● **PROBLEM DESCRIPTION**: From the listing below, return every line with the string "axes" in it.
---
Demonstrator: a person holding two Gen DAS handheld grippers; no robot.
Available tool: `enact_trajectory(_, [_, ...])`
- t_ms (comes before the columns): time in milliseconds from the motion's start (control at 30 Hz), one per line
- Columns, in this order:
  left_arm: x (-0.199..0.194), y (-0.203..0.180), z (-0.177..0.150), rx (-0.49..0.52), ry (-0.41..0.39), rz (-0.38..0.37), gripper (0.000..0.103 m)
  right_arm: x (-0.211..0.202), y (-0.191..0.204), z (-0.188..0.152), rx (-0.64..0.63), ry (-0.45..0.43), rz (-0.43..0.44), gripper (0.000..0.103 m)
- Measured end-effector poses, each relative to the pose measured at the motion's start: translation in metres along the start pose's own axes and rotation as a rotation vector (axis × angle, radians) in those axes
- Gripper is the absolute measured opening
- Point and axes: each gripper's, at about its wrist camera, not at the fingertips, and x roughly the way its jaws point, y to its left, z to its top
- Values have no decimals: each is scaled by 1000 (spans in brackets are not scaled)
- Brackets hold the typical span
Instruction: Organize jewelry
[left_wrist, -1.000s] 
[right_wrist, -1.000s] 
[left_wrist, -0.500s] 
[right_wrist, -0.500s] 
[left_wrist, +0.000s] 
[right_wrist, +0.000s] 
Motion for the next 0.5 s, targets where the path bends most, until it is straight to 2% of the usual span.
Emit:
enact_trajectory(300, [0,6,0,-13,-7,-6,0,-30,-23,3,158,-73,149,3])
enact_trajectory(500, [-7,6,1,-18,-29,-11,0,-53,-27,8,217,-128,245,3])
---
● **RESULT FOR THIS EXERCISE**:
- Measured end-effector poses, each relative to the pose measured at the motion's start: translation in metres along the start pose's own axes and rotation as a rotation vector (axis × angle, radians) in those axes
- Point and axes: each gripper's, at about its wrist camera, not at the fingertips, and x roughly the way its jaws point, y to its left, z to its top

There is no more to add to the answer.